§ Problem statement: I need the lines below from the one with "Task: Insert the" down to the one with "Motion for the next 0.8" reproduced exactly, both ends included, and nothing else.

§ Source data:
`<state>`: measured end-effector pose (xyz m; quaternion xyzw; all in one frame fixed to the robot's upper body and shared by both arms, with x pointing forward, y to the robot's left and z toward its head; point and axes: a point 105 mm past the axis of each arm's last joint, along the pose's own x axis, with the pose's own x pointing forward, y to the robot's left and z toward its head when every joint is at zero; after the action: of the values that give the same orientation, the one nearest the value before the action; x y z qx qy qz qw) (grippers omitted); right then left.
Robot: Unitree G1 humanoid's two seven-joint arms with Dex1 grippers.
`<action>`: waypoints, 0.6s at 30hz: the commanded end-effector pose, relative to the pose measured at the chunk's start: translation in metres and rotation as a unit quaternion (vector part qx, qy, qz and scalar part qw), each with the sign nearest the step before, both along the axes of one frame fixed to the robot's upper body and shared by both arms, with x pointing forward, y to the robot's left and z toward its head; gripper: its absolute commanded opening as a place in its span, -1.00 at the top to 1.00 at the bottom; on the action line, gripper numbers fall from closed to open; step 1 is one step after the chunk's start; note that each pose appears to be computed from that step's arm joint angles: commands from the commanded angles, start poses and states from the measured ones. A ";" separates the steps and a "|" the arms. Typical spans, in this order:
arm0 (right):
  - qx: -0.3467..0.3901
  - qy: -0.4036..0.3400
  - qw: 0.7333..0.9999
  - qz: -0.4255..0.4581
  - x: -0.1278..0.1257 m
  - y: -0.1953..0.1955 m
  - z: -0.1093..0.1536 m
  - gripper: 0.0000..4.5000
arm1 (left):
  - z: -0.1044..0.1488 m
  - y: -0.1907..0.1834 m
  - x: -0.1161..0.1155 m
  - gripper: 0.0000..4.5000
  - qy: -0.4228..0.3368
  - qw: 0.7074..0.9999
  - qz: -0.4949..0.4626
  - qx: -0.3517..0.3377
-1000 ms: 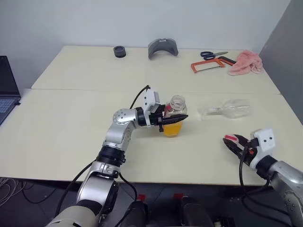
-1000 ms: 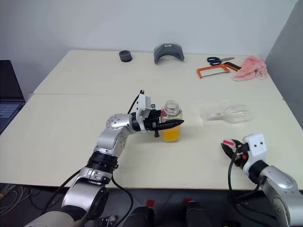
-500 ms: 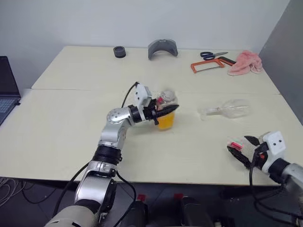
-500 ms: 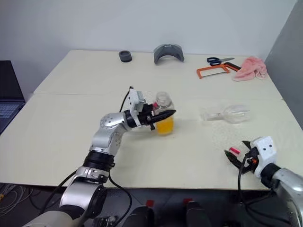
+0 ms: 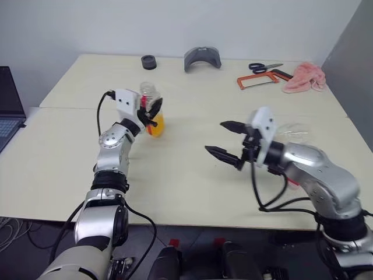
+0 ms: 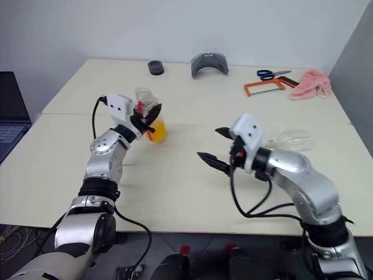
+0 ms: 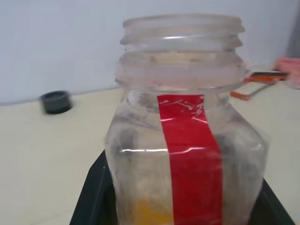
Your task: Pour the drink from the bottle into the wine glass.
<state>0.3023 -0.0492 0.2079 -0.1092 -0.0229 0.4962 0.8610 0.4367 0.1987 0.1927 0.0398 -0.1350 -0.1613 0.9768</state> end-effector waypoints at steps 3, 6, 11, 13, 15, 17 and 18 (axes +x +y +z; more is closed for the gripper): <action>-0.009 -0.015 1.000 0.019 0.013 0.028 0.005 -1.00 | 0.020 0.021 0.001 0.30 -0.043 0.997 0.061 0.001; -0.012 -0.017 1.000 0.020 0.019 0.037 0.004 -1.00 | 0.014 0.027 0.002 0.30 -0.034 0.996 0.081 -0.013; -0.013 -0.021 0.999 0.026 0.020 0.041 0.004 -1.00 | 0.004 0.024 0.002 -0.45 -0.028 0.996 0.082 -0.010; -0.012 -0.021 0.999 0.026 0.019 0.041 0.004 -1.00 | 0.000 0.021 0.001 -0.70 -0.027 0.996 0.079 -0.009; -0.012 -0.022 0.999 0.026 0.018 0.041 0.004 -1.00 | -0.002 0.019 0.000 -1.00 -0.026 0.997 0.078 -0.006; -0.012 -0.021 0.999 0.025 0.017 0.039 0.004 -1.00 | -0.005 0.018 -0.002 -1.00 -0.025 0.997 0.078 -0.007; -0.012 -0.019 0.999 0.026 0.016 0.038 0.004 -1.00 | -0.007 0.018 -0.003 -1.00 -0.025 0.997 0.078 -0.008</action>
<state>0.3253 -0.0123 0.1974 -0.1239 -0.0067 0.5099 0.8513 0.4361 0.2193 0.1706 0.0350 -0.1269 -0.0823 0.9879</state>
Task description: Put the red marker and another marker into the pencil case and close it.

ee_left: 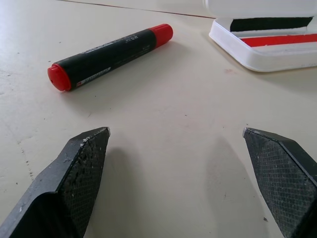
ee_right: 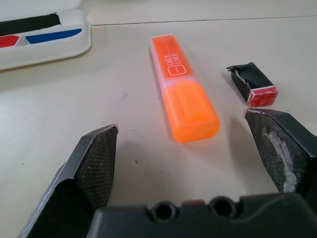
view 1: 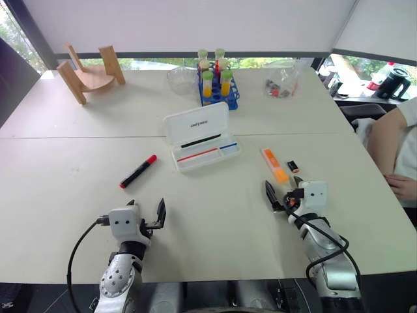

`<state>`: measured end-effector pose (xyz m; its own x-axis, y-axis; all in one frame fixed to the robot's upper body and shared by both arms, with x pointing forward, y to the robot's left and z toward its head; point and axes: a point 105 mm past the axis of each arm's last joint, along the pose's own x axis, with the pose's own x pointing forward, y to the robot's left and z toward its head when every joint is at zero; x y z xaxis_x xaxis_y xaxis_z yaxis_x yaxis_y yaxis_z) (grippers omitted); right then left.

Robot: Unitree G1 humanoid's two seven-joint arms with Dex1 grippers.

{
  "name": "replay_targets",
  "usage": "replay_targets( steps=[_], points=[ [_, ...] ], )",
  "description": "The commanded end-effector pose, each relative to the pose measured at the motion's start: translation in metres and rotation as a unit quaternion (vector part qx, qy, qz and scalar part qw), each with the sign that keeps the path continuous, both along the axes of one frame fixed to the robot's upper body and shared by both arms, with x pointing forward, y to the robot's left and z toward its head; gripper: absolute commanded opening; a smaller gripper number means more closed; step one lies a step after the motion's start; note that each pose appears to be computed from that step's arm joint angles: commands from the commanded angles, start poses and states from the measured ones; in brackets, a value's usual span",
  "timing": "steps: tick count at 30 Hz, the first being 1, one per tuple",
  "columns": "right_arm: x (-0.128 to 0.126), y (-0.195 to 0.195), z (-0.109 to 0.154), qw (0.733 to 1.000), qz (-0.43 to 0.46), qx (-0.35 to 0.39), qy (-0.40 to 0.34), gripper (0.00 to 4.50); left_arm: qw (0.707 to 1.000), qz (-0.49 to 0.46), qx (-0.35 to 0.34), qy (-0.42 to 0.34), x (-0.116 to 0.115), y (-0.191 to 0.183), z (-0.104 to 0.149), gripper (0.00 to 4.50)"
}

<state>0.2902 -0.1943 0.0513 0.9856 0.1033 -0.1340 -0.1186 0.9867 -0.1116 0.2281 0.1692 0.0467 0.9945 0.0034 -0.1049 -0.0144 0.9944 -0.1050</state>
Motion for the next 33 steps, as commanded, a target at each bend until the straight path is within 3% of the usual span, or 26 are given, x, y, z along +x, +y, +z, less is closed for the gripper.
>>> replay_targets(
  steps=[1, 23, 29, 33],
  points=[
    [-0.008, -0.001, -0.021, 0.999, 0.001, 0.001, 0.043, 4.50, 1.000, 0.000, -0.002, -0.001, -0.003, -0.001, 0.000, 4.43],
    [-0.008, -0.006, -0.014, 0.999, 0.002, -0.008, 0.031, 4.50, 1.000, -0.014, -0.011, -0.011, 0.003, -0.003, 0.006, 4.43],
    [-0.003, -0.004, 0.019, 0.998, 0.043, -0.043, -0.016, 4.50, 0.997, -0.064, 0.019, -0.046, 0.018, 0.003, 0.033, 4.43],
    [0.000, 0.004, 0.057, 0.991, 0.111, -0.071, -0.039, 4.50, 0.984, -0.162, 0.040, -0.063, 0.029, 0.002, 0.058, 4.43]
  ],
)
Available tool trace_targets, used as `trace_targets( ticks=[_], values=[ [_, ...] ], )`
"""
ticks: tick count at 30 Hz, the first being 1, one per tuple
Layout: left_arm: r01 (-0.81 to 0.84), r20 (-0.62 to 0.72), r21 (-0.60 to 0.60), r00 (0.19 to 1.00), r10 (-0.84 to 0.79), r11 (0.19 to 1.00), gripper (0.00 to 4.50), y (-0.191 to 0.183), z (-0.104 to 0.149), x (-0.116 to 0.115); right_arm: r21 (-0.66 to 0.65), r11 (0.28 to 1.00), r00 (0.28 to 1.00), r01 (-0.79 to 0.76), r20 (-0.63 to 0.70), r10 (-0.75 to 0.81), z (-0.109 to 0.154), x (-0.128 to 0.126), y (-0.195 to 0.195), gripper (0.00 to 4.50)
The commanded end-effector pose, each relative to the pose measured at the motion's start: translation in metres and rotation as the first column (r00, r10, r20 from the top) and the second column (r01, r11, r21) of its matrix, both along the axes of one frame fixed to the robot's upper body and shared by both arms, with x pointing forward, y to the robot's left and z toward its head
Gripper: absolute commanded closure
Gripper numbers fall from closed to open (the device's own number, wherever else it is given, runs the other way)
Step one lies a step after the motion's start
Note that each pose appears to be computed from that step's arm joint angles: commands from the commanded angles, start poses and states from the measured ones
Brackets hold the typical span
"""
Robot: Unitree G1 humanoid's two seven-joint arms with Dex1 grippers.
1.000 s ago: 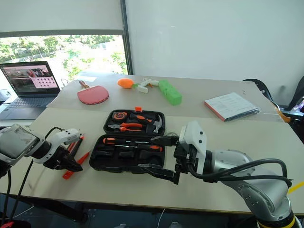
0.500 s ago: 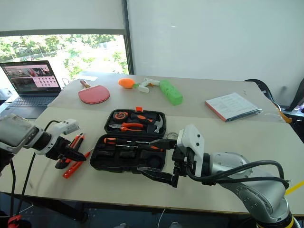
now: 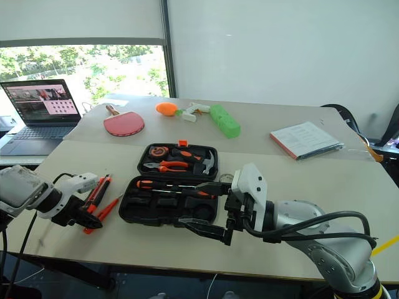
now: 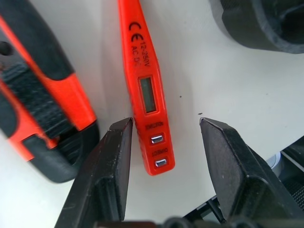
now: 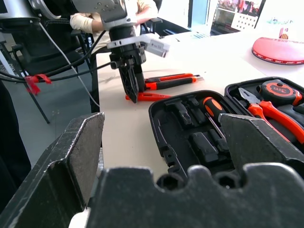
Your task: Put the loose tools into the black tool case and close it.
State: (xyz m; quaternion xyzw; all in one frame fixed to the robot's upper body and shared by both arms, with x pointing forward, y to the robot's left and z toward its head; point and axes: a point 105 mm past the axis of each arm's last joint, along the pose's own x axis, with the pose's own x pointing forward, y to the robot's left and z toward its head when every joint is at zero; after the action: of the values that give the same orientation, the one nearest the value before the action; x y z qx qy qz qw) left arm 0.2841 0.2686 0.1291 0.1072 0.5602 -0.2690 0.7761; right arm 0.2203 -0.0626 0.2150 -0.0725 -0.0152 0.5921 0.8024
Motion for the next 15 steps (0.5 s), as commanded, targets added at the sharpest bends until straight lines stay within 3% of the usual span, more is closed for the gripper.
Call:
trace_targets(
  ticks=[1,5,8,11,15],
  values=[
    [0.018,0.011,0.014,1.0,-0.018,1.0,2.08,-0.004,-0.005,0.006,0.021,1.0,0.999,-0.015,0.037,0.014,0.006,-0.005,0.004,0.0],
    [0.02,0.009,0.032,1.0,-0.021,0.999,2.08,-0.006,-0.012,0.011,0.023,1.0,0.999,-0.009,0.038,0.008,0.006,-0.004,0.004,0.0],
    [0.017,0.009,0.032,1.0,-0.017,0.999,2.73,-0.007,-0.013,0.015,0.024,1.0,0.999,-0.005,0.038,0.004,0.006,-0.004,0.003,0.0],
    [0.011,0.006,0.03,1.0,-0.011,1.0,3.97,-0.008,-0.014,0.016,0.025,1.0,0.999,0.0,0.039,-0.001,0.007,-0.004,0.002,0.0],
    [0.007,0.001,0.034,1.0,-0.007,0.999,4.09,-0.005,-0.015,0.017,0.023,1.0,0.999,0.001,0.037,-0.002,0.006,-0.005,0.001,0.0]
  ],
)
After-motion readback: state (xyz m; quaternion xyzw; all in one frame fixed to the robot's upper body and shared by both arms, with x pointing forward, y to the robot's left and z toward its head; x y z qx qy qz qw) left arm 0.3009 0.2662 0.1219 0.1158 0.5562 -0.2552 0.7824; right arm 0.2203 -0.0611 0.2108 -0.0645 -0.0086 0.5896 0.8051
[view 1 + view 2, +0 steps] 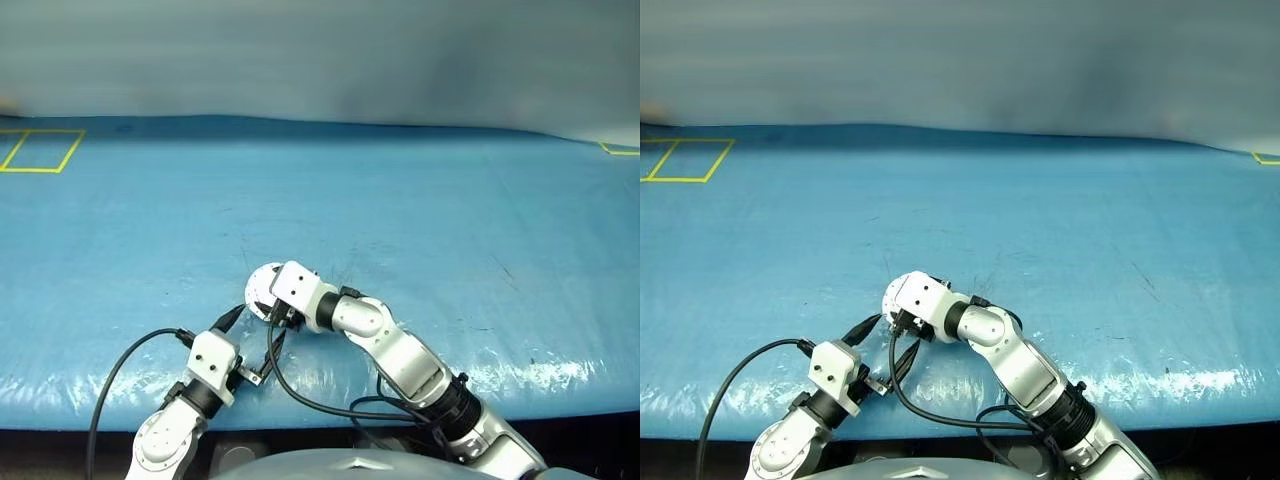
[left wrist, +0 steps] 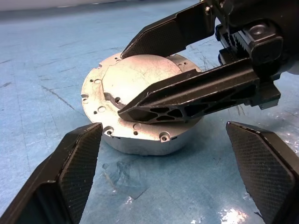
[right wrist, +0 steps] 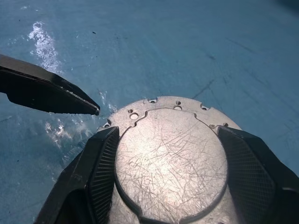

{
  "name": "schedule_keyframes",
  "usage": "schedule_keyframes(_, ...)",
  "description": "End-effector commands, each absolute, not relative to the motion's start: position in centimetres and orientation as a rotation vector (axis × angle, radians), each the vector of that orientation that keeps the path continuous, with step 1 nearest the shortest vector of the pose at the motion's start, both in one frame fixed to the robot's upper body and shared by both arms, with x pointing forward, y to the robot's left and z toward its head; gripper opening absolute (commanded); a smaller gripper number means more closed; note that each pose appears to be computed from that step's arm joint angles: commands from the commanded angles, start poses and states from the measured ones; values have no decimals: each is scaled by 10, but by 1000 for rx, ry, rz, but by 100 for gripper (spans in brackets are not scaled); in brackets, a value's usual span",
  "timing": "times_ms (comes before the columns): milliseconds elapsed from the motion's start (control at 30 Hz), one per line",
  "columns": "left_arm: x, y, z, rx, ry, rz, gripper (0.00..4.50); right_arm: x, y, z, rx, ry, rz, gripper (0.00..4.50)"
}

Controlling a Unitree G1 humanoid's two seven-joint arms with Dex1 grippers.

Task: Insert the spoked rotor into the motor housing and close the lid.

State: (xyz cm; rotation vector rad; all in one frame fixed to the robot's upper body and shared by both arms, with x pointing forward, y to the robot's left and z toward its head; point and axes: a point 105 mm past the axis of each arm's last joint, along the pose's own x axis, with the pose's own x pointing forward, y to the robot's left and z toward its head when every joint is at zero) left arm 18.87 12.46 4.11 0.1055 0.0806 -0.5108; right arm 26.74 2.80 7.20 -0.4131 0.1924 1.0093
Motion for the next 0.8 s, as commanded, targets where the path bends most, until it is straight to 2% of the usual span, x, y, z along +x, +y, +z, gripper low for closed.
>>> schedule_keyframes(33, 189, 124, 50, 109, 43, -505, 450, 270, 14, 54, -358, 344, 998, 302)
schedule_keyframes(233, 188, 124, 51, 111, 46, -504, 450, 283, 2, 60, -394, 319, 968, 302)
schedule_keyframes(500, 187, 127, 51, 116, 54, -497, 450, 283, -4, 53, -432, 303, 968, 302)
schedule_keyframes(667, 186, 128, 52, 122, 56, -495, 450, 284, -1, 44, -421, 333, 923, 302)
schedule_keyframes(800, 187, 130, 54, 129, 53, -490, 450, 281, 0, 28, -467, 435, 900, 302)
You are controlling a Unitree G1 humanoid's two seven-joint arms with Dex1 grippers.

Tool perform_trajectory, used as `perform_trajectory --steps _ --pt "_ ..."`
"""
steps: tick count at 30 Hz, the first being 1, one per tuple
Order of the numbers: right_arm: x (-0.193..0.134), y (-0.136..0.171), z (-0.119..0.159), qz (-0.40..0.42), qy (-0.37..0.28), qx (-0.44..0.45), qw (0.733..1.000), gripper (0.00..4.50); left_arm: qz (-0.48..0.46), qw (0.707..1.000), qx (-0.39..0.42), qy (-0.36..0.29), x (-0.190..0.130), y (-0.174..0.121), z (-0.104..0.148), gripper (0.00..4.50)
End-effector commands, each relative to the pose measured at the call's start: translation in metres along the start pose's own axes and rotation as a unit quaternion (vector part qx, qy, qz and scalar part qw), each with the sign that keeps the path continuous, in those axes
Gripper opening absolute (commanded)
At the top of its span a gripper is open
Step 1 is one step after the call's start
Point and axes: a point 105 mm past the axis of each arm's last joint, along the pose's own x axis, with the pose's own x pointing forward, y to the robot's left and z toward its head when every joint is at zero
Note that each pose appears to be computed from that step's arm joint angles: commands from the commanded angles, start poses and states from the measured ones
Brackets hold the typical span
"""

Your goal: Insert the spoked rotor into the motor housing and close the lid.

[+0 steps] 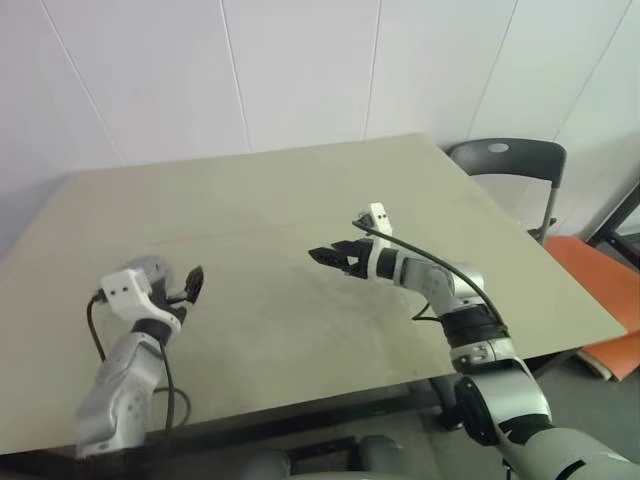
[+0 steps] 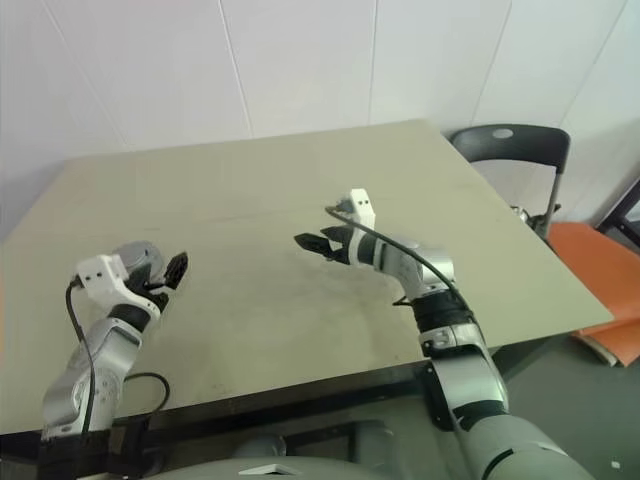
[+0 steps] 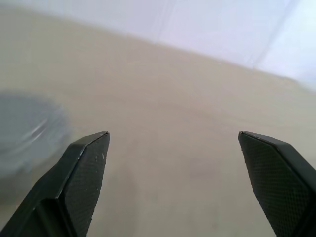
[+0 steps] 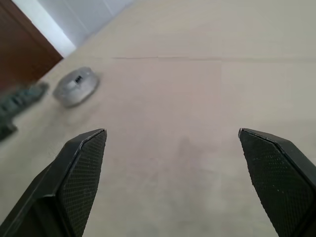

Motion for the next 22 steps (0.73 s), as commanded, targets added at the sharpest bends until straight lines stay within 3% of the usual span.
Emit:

§ Response to this exercise:
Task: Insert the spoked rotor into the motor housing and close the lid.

State: (xyz cm; rotation vector rad; all in one frame fixed to the robot's upper body and shared by both arms, with x pointing forward, y to the robot's left and z toward its head; point and axes: a point 105 mm past the axis of each arm's last joint, along the pose's own x axis, with the pose's own x pointing forward, y to the robot's left and z toward its head when every joint is at zero) left arm 18.87 12.46 4.11 0.1055 0.0806 -0.5108; right arm 26.74 2.80 7.20 -0.4131 0.1924 1.0093
Motion for the next 0.8 s, as commanded, targets where the path bends most, until it is straight to 2% of the usual span, x, y, z along +x, +y, +z, gripper low for closed.

This answer is complete.